Peek’s widow, Jacqueline, said his work at the canal allowed him to meet a long string of boaters over the years. Some were traveling the canal for the first time and needed instructions or safety tips. Others were returning to the canal on seasonal trips or holiday getaways. Her husband tried to get to know as many of them as possible.
“He would often express regret that he couldn’t remember every captain’s name but he might remember their boat,” Jacqueline said.
Boaters paying tribute to Peek on Sturtevant Funeral Home and Crematory’s webpage said they always looked forward to seeing his jolly face. Others said they counted on him for tourism tips, conversation about the joys of boating, and history about the area he called home. Some said he even would surprise them with refreshments.
Although Peek worked at the Deep Creek lock in Virginia, Stewart recalls him often coming down to South Mills, site of the 22-mile-long Dismal Swamp Canal’s other lock.

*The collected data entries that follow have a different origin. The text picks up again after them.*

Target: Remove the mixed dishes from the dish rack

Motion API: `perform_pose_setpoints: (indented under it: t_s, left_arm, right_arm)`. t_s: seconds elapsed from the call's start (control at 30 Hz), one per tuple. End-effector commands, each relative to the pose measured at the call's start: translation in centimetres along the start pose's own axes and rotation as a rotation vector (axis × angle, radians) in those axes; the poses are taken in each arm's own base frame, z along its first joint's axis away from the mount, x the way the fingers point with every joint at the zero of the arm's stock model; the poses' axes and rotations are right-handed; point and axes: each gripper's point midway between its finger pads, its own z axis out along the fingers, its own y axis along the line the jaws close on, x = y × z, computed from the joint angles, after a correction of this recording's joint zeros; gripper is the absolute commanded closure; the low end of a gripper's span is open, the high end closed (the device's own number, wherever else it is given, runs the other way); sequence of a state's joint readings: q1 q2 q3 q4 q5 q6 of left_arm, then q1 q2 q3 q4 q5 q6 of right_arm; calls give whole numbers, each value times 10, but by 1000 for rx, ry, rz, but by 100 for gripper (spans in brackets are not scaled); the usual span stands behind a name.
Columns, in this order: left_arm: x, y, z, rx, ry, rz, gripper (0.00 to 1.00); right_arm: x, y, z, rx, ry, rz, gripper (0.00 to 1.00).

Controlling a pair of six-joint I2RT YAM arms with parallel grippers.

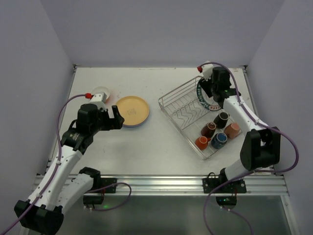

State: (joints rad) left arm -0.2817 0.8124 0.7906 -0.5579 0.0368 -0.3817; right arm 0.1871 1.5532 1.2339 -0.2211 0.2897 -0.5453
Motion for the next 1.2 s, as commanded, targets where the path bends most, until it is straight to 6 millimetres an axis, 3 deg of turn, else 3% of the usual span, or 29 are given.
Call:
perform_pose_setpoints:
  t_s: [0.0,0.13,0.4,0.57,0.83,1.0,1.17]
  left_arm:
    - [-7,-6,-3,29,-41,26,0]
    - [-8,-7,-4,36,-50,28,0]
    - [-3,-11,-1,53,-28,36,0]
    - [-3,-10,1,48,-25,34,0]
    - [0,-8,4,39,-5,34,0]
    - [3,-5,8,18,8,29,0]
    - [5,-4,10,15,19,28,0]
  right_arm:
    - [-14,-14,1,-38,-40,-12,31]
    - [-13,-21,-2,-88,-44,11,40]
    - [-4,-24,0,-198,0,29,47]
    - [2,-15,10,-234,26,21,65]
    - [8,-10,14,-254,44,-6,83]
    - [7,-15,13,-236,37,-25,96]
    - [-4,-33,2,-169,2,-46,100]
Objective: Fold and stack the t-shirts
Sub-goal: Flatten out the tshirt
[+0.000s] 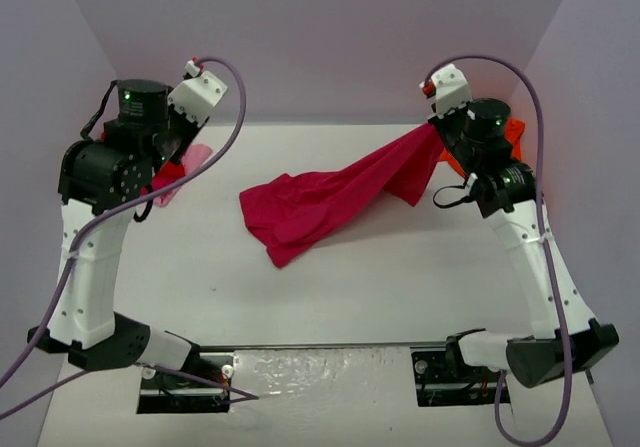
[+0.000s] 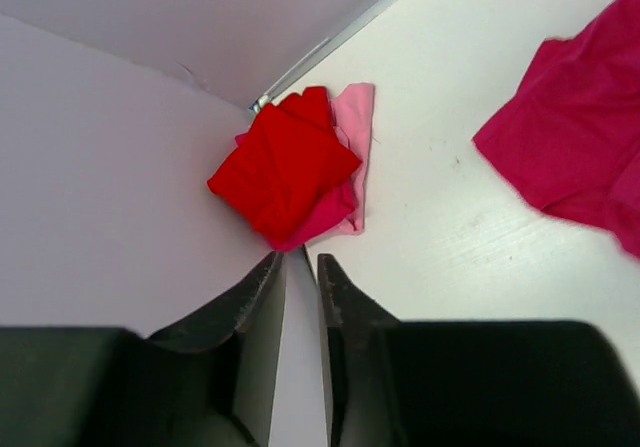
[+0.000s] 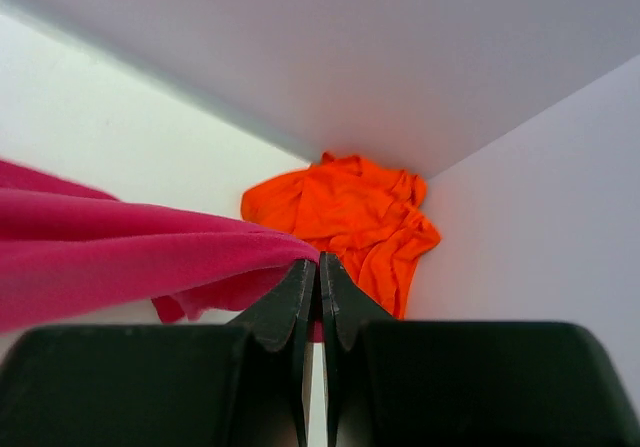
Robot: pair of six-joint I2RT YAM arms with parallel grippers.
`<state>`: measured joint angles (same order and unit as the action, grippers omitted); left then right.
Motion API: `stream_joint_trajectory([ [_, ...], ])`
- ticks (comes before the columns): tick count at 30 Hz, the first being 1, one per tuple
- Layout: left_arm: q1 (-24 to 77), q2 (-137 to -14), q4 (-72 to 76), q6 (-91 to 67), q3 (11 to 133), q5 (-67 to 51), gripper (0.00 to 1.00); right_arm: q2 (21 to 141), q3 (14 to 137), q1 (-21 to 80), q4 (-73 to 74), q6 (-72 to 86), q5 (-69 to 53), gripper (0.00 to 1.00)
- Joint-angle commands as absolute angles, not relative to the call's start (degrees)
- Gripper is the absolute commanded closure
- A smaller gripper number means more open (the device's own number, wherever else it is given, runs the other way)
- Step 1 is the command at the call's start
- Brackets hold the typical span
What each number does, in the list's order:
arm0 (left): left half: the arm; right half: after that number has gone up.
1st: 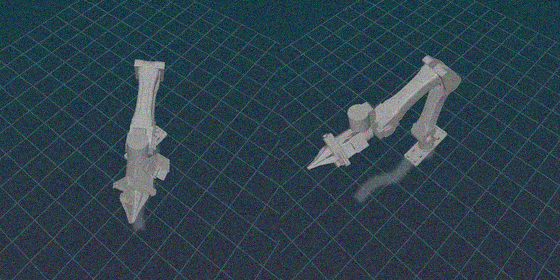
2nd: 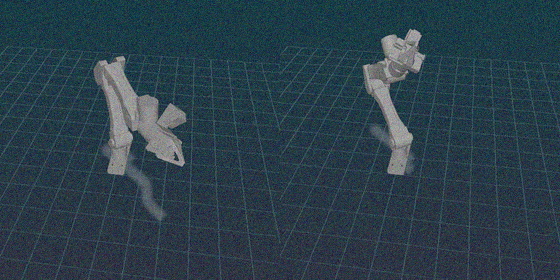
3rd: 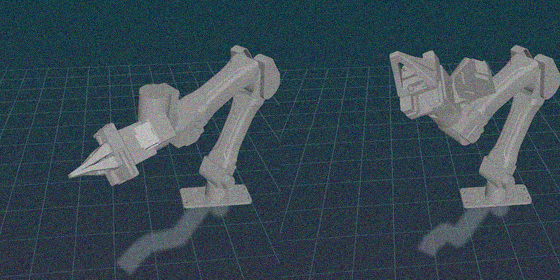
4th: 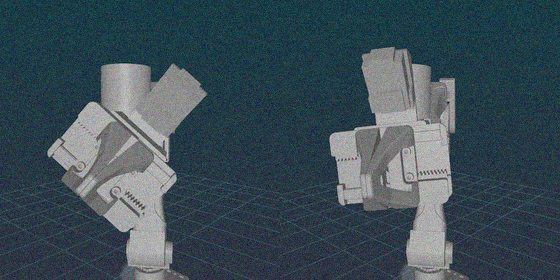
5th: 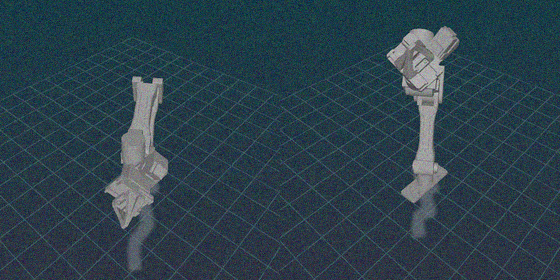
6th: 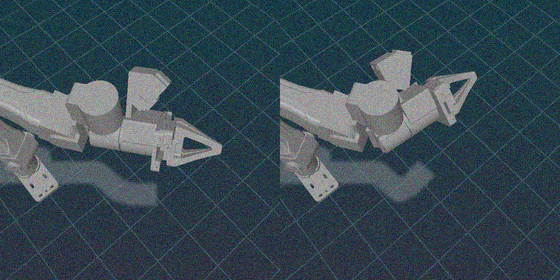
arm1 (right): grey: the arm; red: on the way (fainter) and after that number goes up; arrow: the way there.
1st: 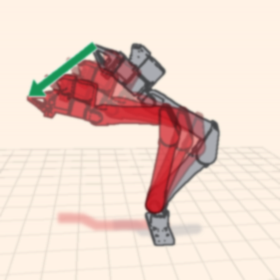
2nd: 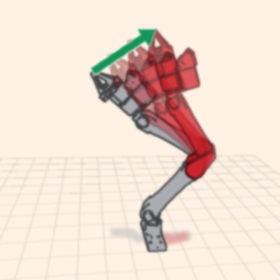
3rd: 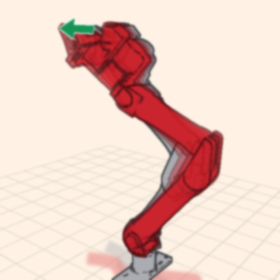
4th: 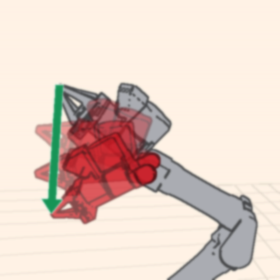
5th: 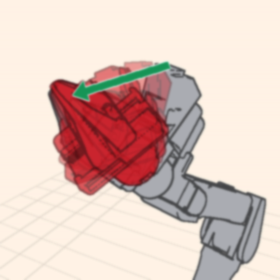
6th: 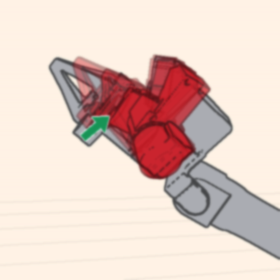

“He was a noted historian and often came down for the Dismal Swamp State Park’s and Camden tourism’s special events,” Stewart said. “He brought his pontoon boat for special VIP boat rides during our annual Paddle for the Border event, and would offer boat rides to attendees of the (Camden) Dismal Day event held every October. He also served as a history docent on the Dismal Swamp Express Wagon rides in the park during Dismal Day.”
Peek often volunteered at these public events, amazing tourists and colleagues alike with his deep knowledge of the canal and the area, Stewart said.
“It was amazing to hear what he could recite from memory,” she said. “When Robert presented a program to visiting boating groups — on some occasions, up to 50 people — he usually shared this beautiful description of why the Dismal Swamp should be protected.”
Peek was a man who managed to have fun on the job and give both boaters and colleagues more than they expected, Stewart said. He was an ambassador for the canal who will be fondly remembered and sorely missed, she said.
Stewart said her hope is that folks who use the canal in the future, whether it be for kayaking, biking, boating or walking, find it as nice a place to spend the day as Robert Peek did.